To enhance functionality and performance, ADI Network supports custom precompiled contracts in its EVM execution environment. Precompiles are special routines, deployed at fixed addresses, that execute complex operations much more efficiently than writing the equivalent in Solidity. They are essentially native code extensions to the Ethereum protocol. ADI’s modular node software allows adding new precompiles, which is particularly useful for operations like advanced cryptography that are not natively efficient in the EVM. By including custom precompiles, ADI Network can directly support certain use cases at the protocol level rather than through slow smart contracts.

ED25519 Signature Verification – located at address 0x000...0101. This precompile provides a function (e.g., verifySignature(bytes32 hash, bytes signature, bytes32 pubkey)) that returns true/false whether the signature is valid for the given message and public key. By having a native verifier, ADI enables smart contracts to verify ED25519 signatures in a single call, which would be infeasible to achieve in pure EVM code.

With these precompiles smart contracts on the ADI Network critical verification tasks can be executed with high performance. For example, an identity contract can verify a user’s off-chain credential signed with ED25519 in a single call to the precompile, enabling use cases like integrating national ID systems or verifying documents.

The benefits of custom precompiles include:

  • Performance Optimization: Heavy computations (such as hashing, signature checks, and encryption) are executed in optimized native code instead of EVM bytecode, resulting in drastically reduced gas and execution time.

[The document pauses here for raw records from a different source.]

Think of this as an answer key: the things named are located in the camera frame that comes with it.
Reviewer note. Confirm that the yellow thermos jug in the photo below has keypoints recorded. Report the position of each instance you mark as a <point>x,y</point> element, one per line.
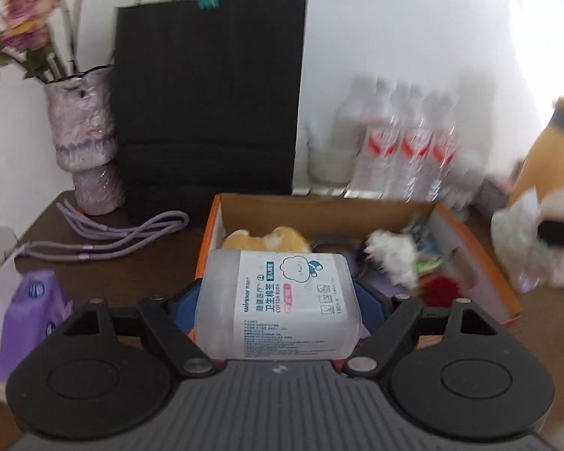
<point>545,159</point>

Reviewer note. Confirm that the translucent cotton swab box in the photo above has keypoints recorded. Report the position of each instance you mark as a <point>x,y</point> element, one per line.
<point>277,305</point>

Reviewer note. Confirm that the translucent plastic bottle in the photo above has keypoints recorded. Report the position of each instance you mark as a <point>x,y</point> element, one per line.
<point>348,122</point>

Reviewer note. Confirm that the mottled purple vase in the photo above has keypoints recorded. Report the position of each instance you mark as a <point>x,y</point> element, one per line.
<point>84,127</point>

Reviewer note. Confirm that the white fluffy toy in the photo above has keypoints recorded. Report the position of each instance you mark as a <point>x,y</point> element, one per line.
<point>392,253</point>

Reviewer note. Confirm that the yellow spotted plush toy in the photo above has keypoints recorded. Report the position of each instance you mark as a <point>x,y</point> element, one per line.
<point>263,239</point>

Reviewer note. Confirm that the black paper bag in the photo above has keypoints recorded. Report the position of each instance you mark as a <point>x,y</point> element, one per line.
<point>207,103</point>

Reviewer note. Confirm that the clear glass cup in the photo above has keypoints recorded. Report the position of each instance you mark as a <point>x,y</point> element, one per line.
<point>329,164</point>

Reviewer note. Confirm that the red label water bottle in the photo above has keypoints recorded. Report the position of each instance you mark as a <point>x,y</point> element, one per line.
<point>378,150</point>
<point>413,159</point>
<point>444,159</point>

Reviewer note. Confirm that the white robot figure speaker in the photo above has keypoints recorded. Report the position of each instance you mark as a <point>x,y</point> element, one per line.
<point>467,174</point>

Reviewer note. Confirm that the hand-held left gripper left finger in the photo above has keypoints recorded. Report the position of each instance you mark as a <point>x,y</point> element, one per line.
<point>183,310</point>

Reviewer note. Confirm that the red orange cardboard box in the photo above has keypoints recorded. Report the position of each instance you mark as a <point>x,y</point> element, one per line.
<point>310,211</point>

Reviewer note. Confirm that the teal binder clip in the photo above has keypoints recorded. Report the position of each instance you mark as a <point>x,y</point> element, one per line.
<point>209,2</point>

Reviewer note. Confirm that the dried pink rose bouquet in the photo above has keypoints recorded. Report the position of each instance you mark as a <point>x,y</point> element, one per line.
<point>28,4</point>

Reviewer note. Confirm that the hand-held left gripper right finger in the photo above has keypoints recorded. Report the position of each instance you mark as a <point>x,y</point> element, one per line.
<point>369,307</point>

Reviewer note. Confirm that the red pompom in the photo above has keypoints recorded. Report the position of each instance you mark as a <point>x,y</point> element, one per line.
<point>439,291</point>

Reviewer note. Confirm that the blue white packet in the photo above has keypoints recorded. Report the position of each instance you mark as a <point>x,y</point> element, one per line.
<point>425,244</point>

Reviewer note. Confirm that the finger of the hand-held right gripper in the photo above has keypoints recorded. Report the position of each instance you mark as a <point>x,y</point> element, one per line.
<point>561,233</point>

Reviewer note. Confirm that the purple tissue pack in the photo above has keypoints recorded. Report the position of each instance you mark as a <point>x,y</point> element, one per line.
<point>23,310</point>

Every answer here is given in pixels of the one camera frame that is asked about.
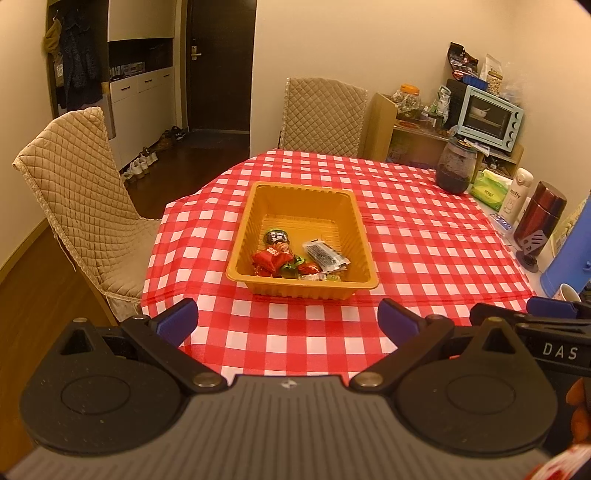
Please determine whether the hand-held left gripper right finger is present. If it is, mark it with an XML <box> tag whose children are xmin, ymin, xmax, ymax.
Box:
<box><xmin>349</xmin><ymin>298</ymin><xmax>532</xmax><ymax>393</ymax></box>

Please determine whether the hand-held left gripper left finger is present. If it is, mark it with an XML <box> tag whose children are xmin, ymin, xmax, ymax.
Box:
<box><xmin>46</xmin><ymin>298</ymin><xmax>228</xmax><ymax>395</ymax></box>

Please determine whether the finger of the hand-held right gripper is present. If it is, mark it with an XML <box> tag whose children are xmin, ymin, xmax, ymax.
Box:
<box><xmin>526</xmin><ymin>296</ymin><xmax>591</xmax><ymax>319</ymax></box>
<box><xmin>470</xmin><ymin>302</ymin><xmax>536</xmax><ymax>329</ymax></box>

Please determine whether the red packet with white label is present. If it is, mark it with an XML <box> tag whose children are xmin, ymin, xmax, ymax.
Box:
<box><xmin>252</xmin><ymin>247</ymin><xmax>291</xmax><ymax>278</ymax></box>

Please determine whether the long green red sausage snack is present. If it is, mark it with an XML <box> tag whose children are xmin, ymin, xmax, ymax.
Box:
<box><xmin>264</xmin><ymin>228</ymin><xmax>295</xmax><ymax>256</ymax></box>

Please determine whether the orange plastic tray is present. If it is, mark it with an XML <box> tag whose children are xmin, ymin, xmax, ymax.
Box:
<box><xmin>225</xmin><ymin>182</ymin><xmax>380</xmax><ymax>298</ymax></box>

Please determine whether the person's right hand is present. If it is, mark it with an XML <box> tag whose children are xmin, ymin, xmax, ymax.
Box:
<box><xmin>567</xmin><ymin>377</ymin><xmax>591</xmax><ymax>446</ymax></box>

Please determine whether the white patterned mug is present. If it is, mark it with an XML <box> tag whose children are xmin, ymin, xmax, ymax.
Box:
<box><xmin>554</xmin><ymin>283</ymin><xmax>583</xmax><ymax>304</ymax></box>

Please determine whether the blue thermos jug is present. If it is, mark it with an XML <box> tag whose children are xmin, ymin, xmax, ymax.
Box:
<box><xmin>540</xmin><ymin>189</ymin><xmax>591</xmax><ymax>301</ymax></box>

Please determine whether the grey phone stand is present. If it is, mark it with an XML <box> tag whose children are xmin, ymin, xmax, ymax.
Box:
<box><xmin>516</xmin><ymin>231</ymin><xmax>550</xmax><ymax>274</ymax></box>

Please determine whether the red white checkered tablecloth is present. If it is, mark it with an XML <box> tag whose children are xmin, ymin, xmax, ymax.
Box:
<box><xmin>141</xmin><ymin>148</ymin><xmax>536</xmax><ymax>377</ymax></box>

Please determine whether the brown metal flask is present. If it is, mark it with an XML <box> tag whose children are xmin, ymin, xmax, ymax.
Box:
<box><xmin>514</xmin><ymin>181</ymin><xmax>568</xmax><ymax>254</ymax></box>

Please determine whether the white drink bottle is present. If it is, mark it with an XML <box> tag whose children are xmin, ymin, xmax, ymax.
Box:
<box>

This means dApps can perform more on-chain operations without encountering block gas limits.

  • Enhanced Functionality: New cryptographic primitives or domain-specific operations can be supported. ADI’s chosen precompiles indicate a focus on digital identity and security use cases (aligning with compliance and identity modules). In the future, additional precompiles could be added (e.g., zero-knowledge proof verifiers, multi-signature schemes, and complex mathematical functions) to support emerging needs.

  • Modularity: Precompiles allow adding these features without hard-forking Ethereum or requiring changes from developers – they simply appear as addresses that contracts can call. ADI’s node is configured with these, but from a contract’s perspective, it’s just calling an address with specific data.

  • Scalability: By offloading expensive operations, the network can handle more complex transactions in the same block gas limit. For instance, verifying a batch of ED25519 signatures in a contract might be unthinkable normally. Still, via precompile, it becomes feasible, enabling on-chain verification of many off-chain events (necessary for bridging, oracle data authenticity, etc.).